◆ Aim of the exercise
Would you please copy every line below that includes the string "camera"?

[Opening Data excerpt section]

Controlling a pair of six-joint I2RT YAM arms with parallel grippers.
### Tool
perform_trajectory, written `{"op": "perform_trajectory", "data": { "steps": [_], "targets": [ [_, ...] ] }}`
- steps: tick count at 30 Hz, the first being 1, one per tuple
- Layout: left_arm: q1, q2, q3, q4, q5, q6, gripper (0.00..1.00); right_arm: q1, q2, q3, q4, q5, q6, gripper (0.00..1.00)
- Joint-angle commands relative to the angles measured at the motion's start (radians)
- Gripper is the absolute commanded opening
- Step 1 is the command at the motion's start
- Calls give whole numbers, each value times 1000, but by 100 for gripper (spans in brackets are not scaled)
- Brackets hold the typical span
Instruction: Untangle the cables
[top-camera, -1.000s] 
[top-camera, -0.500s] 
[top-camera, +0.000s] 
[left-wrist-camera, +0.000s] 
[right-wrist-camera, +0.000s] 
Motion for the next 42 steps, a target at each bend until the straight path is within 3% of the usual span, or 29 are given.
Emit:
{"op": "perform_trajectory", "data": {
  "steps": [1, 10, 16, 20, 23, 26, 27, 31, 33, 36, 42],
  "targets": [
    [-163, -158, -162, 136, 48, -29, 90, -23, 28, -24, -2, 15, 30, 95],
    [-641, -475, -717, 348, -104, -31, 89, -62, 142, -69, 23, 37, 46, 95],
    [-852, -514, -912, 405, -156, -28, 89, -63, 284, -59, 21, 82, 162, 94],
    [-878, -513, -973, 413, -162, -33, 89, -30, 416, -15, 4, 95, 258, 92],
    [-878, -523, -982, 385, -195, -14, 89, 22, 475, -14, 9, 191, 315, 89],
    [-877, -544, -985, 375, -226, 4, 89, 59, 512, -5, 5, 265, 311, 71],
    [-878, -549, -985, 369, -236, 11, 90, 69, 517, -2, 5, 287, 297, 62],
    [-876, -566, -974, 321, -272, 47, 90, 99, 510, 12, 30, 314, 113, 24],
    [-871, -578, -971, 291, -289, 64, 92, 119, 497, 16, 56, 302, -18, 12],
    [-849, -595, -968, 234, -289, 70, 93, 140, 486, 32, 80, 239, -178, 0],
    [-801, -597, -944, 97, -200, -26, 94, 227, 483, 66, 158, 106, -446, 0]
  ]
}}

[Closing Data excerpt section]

◆ Worked solution
[top-camera, -1.000s] 
[top-camera, -0.500s] 
[top-camera, +0.000s] 
[left-wrist-camera, +0.000s] 
[right-wrist-camera, +0.000s] 

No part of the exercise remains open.